TASK TO COMPLETE.
Report the count of lines with "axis" in the data below, and no other words.

GIVEN MATERIAL.
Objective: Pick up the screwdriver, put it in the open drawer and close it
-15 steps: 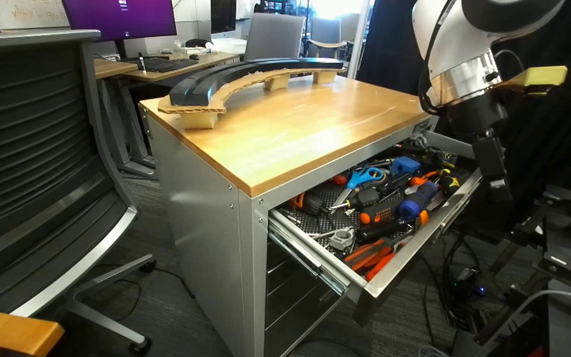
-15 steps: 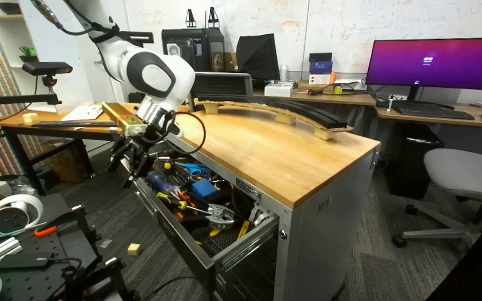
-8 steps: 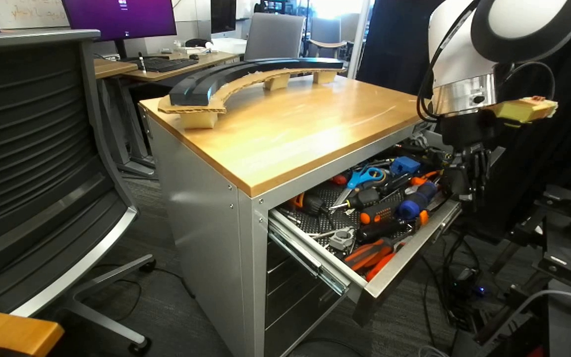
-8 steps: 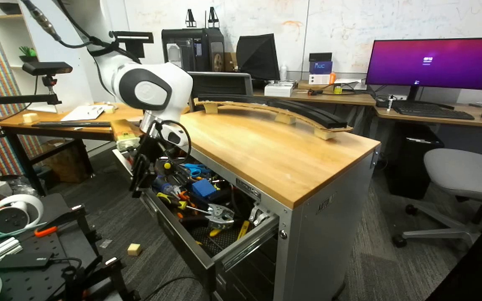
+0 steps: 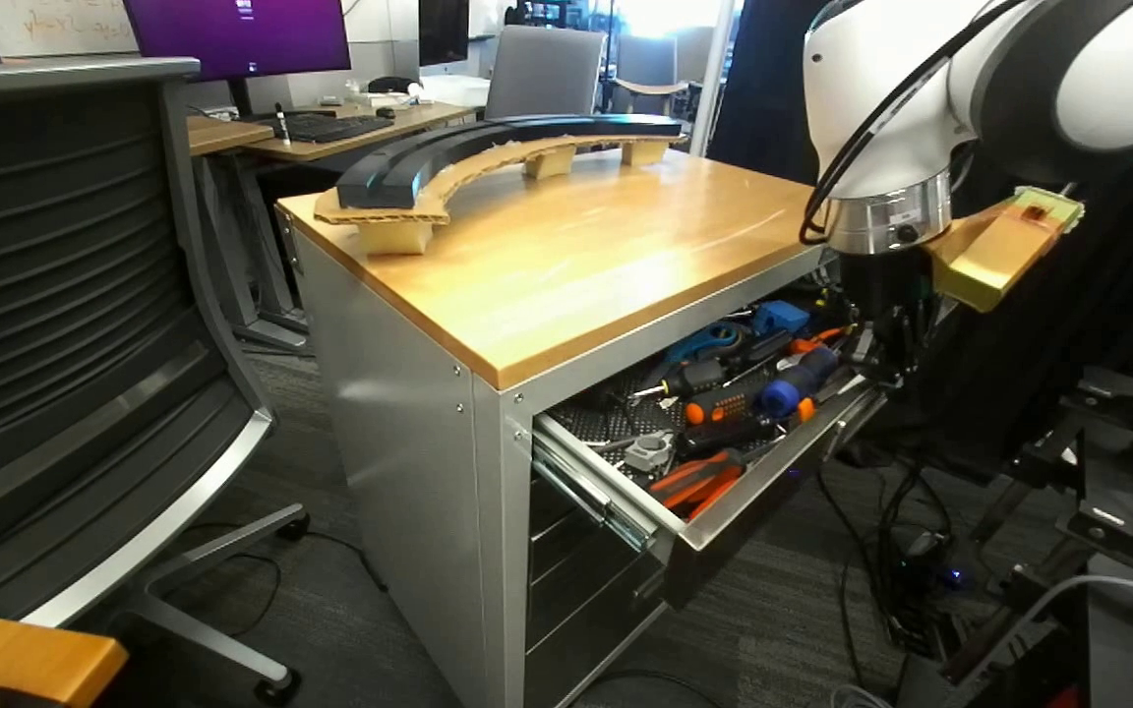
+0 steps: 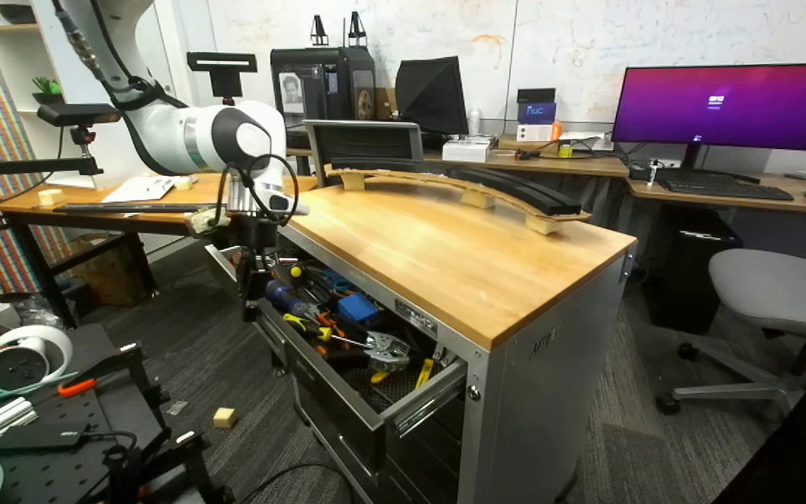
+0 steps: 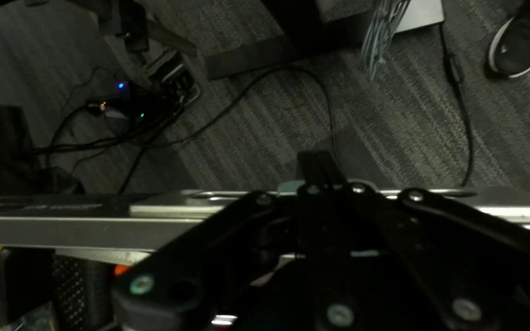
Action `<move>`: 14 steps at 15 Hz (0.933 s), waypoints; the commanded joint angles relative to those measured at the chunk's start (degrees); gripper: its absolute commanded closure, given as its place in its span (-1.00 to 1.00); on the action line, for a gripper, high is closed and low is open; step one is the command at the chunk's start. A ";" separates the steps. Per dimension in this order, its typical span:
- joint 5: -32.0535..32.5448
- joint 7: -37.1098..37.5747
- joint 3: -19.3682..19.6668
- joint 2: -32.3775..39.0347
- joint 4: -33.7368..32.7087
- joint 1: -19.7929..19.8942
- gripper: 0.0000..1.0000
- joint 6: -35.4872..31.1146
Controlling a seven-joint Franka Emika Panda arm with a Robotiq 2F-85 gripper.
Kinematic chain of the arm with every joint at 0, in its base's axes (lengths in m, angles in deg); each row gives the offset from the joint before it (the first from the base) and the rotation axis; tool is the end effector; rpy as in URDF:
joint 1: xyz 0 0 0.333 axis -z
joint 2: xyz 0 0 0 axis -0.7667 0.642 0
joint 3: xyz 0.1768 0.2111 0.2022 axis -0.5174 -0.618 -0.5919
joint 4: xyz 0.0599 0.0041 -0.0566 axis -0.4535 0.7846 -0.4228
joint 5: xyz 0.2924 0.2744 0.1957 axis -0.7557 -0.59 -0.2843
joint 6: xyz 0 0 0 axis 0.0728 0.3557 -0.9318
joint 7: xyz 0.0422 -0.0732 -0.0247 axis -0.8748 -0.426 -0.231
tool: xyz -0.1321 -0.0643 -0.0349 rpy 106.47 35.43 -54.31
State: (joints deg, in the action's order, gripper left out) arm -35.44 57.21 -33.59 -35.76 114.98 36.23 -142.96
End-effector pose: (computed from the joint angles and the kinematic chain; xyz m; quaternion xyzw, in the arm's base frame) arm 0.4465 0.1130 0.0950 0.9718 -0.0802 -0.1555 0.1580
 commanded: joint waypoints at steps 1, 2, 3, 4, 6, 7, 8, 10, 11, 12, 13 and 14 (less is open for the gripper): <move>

OUTPUT FOR THIS TASK.
8